Richmond Villa is a heritage-listed home located in , an inner city suburb of Sydney, in the City of Sydney local government area of New South Wales, Australia. It was designed by the notable colonial architect Mortimer Lewis in the Gothic Revival style. The villa was listed on the City of Sydney local heritage register on 14 December 2012 and is located adjacent to Glover cottages, which are listed on the New South Wales State Heritage Register.

History and description

Richmond Villa is now located on top of an artificial rock shelf or escarpment along the east side of Kent Street, facing west. This rock shelf may have been created by stone quarrying that took place between 1810 and the 1830s. It soon became the site of stone cottages, some of which still survive, but Richmond Villa started its life in a very different place.

In 1849, Mortimer Lewis bought three plots of land behind Macquarie Street, facing The Domain.
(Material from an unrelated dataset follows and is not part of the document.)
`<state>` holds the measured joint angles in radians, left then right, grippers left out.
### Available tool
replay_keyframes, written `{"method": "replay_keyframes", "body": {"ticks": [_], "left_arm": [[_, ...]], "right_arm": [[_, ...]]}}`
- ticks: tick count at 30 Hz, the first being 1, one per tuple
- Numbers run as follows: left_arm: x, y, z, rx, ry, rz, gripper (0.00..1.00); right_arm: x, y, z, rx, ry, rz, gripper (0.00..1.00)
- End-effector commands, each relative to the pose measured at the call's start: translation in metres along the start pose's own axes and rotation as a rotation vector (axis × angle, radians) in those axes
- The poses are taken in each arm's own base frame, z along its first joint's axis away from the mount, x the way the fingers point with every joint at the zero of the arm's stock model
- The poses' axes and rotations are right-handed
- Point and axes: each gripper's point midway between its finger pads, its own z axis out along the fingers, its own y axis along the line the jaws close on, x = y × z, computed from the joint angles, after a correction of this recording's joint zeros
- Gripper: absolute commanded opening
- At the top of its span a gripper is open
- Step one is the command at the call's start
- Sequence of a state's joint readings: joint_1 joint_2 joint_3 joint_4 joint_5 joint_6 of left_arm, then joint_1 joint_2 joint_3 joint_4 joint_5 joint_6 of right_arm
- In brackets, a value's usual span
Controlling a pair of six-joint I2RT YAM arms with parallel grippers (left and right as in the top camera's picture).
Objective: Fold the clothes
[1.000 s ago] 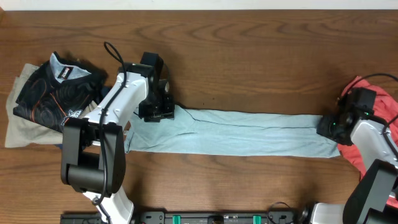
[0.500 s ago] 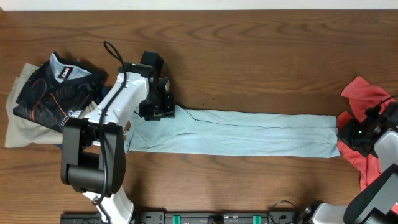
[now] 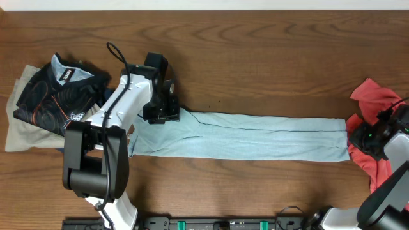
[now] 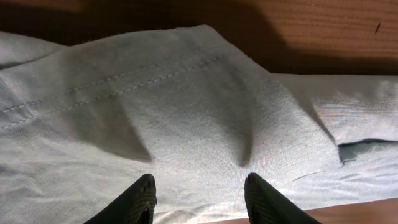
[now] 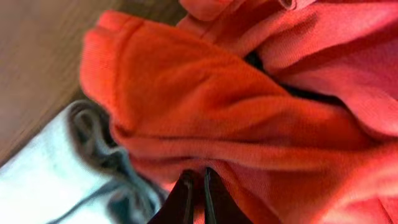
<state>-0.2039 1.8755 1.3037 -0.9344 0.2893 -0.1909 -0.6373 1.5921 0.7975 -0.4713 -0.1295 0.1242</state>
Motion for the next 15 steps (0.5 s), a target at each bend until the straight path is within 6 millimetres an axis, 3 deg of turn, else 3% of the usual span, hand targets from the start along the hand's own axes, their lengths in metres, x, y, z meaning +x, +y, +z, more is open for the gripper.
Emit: {"method": "replay_keyframes", "body": {"ticks": [1, 4, 7, 11, 15], "left_arm": [[0.002, -0.001, -0.004, 0.008, -0.005, -0.011, 0.49], [0.002, -0.001, -0.004, 0.007, -0.005, -0.011, 0.52], [0.002, -0.001, -0.004, 0.008, -0.005, -0.011, 0.52], [0.002, -0.001, -0.004, 0.008, -0.006, -0.01, 0.53], [0.001, -0.001, -0.004, 0.009, -0.01, -0.009, 0.53]], "right_arm": [[0.013, -0.009, 0.019, 0.029, 0.058, 0.004, 0.06], [0.019, -0.014, 0.034, 0.042, 0.091, -0.001, 0.06], [0.016, -0.034, 0.041, 0.145, 0.076, 0.024, 0.07], [-0.002, -0.064, 0.03, 0.295, 0.0, 0.156, 0.15], [-0.034, -0.066, 0.013, 0.293, -0.092, 0.207, 0.25]]}}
On this property he built his own home, which he called Richmond Villa. It is one of the few examples of Lewis's residential work, since his buildings were generally non-residential. He designed Richmond Villa in a Gothic Revival style, as he had done with Bronte House. The ground floor contained a high veranda with zig-zag lattice-like detailing which contrasted with the building's asymmetrical plan and fenestration.

The house was used as an annex to NSW Parliament House from 1880 to 1975. It was then dismantled to make way for extensions to Parliament House, and re-erected in Kent Street, Millers Point, in 1977.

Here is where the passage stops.